CG: What do you find the most challenging in conducting?

MT: It is very challenging when I work with musicians who limit their own capacity to make music. Everyone has room to grow, but not everyone will go beyond their “comfort zone.”

 

CG: How much time do you spend familiarizing yourself with a score before you begin rehearsal?

MT: It depends. By now I have conducted virtually all  the standard repertoire, so I’m either confirming my initial understandings, or reaching new realizations. 

 

CG: Do you find it helpful to listen to recordings of a piece before you conduct it?

MT: I do not listen to recordings as a rule, not even of my own performances. One value of recordings though is that it can be a valuable tool for someone working on expanding their hearing to incorporate all the tones.  

 

CG: Which composer do you find the most challenging to conduct?

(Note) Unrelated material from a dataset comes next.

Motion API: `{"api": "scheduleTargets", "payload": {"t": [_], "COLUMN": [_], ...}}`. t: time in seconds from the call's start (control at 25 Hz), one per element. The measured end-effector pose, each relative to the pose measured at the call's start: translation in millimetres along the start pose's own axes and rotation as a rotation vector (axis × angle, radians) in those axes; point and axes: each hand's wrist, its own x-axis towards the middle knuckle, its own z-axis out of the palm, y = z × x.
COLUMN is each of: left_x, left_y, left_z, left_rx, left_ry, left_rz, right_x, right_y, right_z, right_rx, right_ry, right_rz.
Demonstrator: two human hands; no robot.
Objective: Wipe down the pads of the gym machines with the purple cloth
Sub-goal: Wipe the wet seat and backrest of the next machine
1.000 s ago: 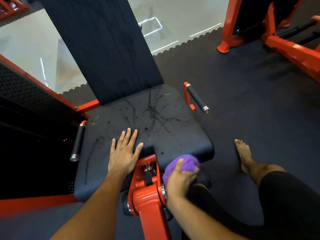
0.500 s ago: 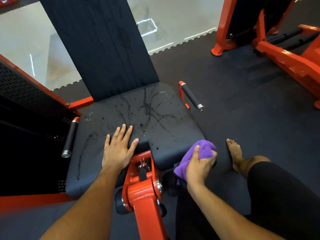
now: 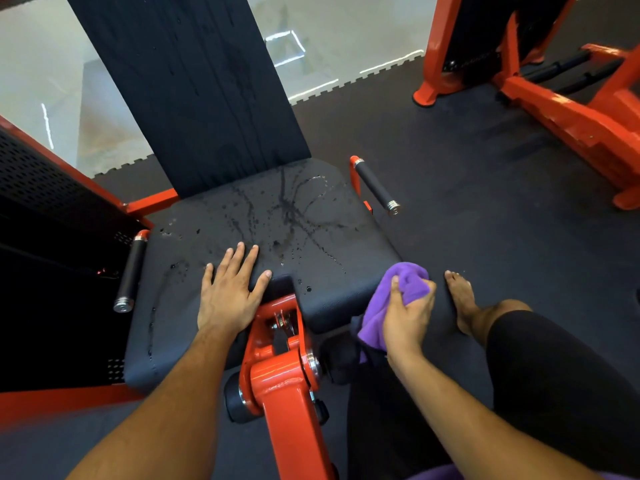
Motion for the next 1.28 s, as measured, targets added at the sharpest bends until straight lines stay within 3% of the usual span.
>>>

MT: Music that does not make “internal sense” is the most challenging to conduct. I generally conduct standard repertoire without a score. But that is only possible if the work can be experienced as a whole ...if all the tones give meaning to all the others. 

 

CG: Can an orchestra ever be too rehearsed? 

MT: The time to play a concert is when the orchestra has reached its peak.  After that, it’s likely that more is less. 


 

CG: What do you enjoy most about conducting?

MT: The point of experiencing music is to be exalted, to be moved. And when the conditions in sound allow such an experience, whether I’m conducting or just listening, there is no better. It’s a kind of magic.

 

CG: What about conducting classes?

MT: We want to come to the podium with an understanding of how the tones can come to life in the most moving, most beautiful way. We want to be able to absorb all the tones with a mind unencumbered by extraneous thoughts. We need a body free from unnecessary muscle tension that prevents us from connecting gestures to sounds. And finally, with a free mind and a free body, we can become a full upper-body manifestation of those sounds. This is the most effective conducting, and these are the components we work on: building musical understanding, absorbing all the sounds, ridding the body of unnecessary tension, and ultimately how to be the music.